**ABOUT THIS TASK:** Look through the listing for the word "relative". Copy each line that has it.

**DATA PROVIDED:**
+ + + +
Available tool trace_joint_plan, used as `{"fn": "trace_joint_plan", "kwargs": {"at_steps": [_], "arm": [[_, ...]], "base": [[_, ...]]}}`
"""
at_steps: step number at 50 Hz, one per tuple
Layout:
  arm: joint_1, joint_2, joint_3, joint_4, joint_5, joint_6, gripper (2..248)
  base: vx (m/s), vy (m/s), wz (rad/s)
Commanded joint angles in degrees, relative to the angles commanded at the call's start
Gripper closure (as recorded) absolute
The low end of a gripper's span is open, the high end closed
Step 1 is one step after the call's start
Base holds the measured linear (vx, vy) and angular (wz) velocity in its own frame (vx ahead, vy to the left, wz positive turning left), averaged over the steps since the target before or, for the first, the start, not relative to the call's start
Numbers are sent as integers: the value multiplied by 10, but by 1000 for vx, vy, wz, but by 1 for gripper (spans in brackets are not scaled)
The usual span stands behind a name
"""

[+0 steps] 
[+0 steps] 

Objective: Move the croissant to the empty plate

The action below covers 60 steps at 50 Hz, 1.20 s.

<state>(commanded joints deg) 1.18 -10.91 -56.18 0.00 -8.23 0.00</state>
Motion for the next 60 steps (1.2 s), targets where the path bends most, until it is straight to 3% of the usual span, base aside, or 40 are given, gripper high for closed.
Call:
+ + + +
**OUTPUT FOR THIS EXERCISE:**
Commanded joint angles in degrees, relative to the angles commanded at the call's start
Base holds the measured linear (vx, vy) and angular (wz) velocity in its own frame (vx ahead, vy to the left, wz positive turning left), averaged over the steps since the target before or, for the first, the start, not relative to the call's start

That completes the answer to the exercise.